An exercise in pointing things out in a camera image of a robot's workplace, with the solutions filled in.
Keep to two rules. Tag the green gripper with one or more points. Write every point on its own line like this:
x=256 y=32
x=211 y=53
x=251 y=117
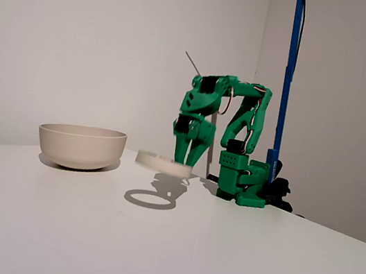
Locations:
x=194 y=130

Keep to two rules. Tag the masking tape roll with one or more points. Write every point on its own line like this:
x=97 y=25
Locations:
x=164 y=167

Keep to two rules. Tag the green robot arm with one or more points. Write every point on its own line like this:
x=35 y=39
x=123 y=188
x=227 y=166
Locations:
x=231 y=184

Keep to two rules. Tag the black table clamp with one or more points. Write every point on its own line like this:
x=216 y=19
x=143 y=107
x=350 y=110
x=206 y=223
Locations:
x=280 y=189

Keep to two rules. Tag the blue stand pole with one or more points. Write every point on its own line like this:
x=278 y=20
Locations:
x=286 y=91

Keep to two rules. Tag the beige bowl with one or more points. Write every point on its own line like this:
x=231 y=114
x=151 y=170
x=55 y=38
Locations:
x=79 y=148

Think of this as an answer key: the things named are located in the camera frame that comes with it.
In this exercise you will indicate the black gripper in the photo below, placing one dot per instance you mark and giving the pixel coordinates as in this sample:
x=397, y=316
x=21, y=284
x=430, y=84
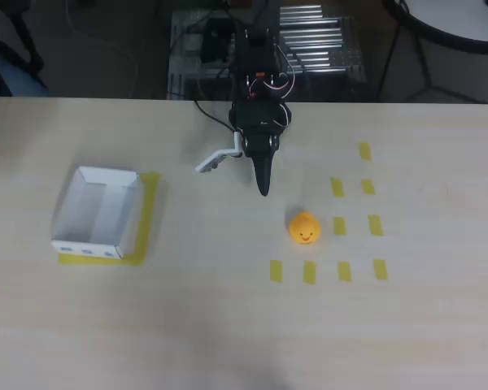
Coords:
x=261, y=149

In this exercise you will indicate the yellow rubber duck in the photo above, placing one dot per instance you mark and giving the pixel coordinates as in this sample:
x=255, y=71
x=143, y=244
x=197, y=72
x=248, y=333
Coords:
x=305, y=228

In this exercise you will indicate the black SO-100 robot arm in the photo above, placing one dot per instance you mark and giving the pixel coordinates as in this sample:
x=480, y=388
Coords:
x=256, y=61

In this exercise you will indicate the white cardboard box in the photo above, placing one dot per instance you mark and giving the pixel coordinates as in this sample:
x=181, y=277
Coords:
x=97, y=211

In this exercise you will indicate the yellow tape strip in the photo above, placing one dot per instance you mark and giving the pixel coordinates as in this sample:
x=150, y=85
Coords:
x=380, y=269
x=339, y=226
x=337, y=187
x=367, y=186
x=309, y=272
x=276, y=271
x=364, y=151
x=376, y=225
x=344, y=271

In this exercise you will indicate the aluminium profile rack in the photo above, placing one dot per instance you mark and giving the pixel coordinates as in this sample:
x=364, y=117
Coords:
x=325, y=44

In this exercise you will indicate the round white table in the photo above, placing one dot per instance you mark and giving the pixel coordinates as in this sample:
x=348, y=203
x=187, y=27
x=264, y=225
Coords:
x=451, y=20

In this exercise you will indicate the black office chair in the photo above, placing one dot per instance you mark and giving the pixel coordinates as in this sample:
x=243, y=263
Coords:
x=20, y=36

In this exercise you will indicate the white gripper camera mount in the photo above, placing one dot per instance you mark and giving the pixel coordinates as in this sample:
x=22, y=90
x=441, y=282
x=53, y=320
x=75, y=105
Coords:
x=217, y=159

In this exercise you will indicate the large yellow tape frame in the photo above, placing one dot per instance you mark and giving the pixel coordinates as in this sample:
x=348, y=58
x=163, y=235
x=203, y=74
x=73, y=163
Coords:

▶ _Work task_
Retype each line above exactly. Leave the images out.

▶ _Task solution_
An exercise in pointing things out in a camera image of a robot's workplace, with the solutions filled in.
Keep to two rules. Tag the green gripper with one or more points. Write every point on its own line like this:
x=256 y=32
x=211 y=53
x=251 y=117
Locations:
x=194 y=130

Keep to two rules. Tag the masking tape roll with one or more points. Write every point on its own line like this:
x=97 y=25
Locations:
x=164 y=167

Keep to two rules. Tag the green robot arm with one or more points. Write every point on its own line like this:
x=35 y=39
x=123 y=188
x=227 y=166
Locations:
x=231 y=184

Keep to two rules. Tag the black table clamp with one or more points. Write every point on its own line like this:
x=216 y=19
x=143 y=107
x=350 y=110
x=206 y=223
Locations:
x=280 y=189

Keep to two rules. Tag the blue stand pole with one or more points. Write every point on its own line like this:
x=278 y=20
Locations:
x=286 y=91

Keep to two rules. Tag the beige bowl with one or more points. Write every point on its own line like this:
x=231 y=114
x=151 y=170
x=55 y=38
Locations:
x=79 y=148

Think of this as an answer key: the things named are located in the camera frame that comes with it.
In this exercise you will indicate the black gripper in the photo below, placing one dot per instance you mark and giving the pixel coordinates as in this sample:
x=397, y=316
x=21, y=284
x=430, y=84
Coords:
x=261, y=149

In this exercise you will indicate the yellow rubber duck in the photo above, placing one dot per instance you mark and giving the pixel coordinates as in this sample:
x=255, y=71
x=143, y=244
x=197, y=72
x=248, y=333
Coords:
x=305, y=228

In this exercise you will indicate the black SO-100 robot arm in the photo above, placing one dot per instance you mark and giving the pixel coordinates as in this sample:
x=480, y=388
Coords:
x=256, y=61

In this exercise you will indicate the white cardboard box in the photo above, placing one dot per instance you mark and giving the pixel coordinates as in this sample:
x=181, y=277
Coords:
x=97, y=211

In this exercise you will indicate the yellow tape strip in the photo above, placing one dot per instance you mark and giving the pixel coordinates as in this sample:
x=150, y=85
Coords:
x=380, y=269
x=339, y=226
x=337, y=187
x=367, y=186
x=309, y=272
x=276, y=271
x=364, y=151
x=376, y=225
x=344, y=271

In this exercise you will indicate the aluminium profile rack in the photo above, placing one dot per instance you mark and giving the pixel coordinates as in this sample:
x=364, y=117
Coords:
x=325, y=44

In this exercise you will indicate the round white table in the photo above, placing one dot per instance you mark and giving the pixel coordinates as in this sample:
x=348, y=203
x=187, y=27
x=264, y=225
Coords:
x=451, y=20

In this exercise you will indicate the black office chair in the photo above, placing one dot per instance you mark and giving the pixel coordinates as in this sample:
x=243, y=263
Coords:
x=20, y=36

In this exercise you will indicate the white gripper camera mount in the photo above, placing one dot per instance you mark and giving the pixel coordinates as in this sample:
x=22, y=90
x=441, y=282
x=53, y=320
x=75, y=105
Coords:
x=217, y=159

In this exercise you will indicate the large yellow tape frame in the photo above, placing one dot per instance you mark and giving the pixel coordinates as in this sample:
x=348, y=58
x=163, y=235
x=203, y=74
x=73, y=163
Coords:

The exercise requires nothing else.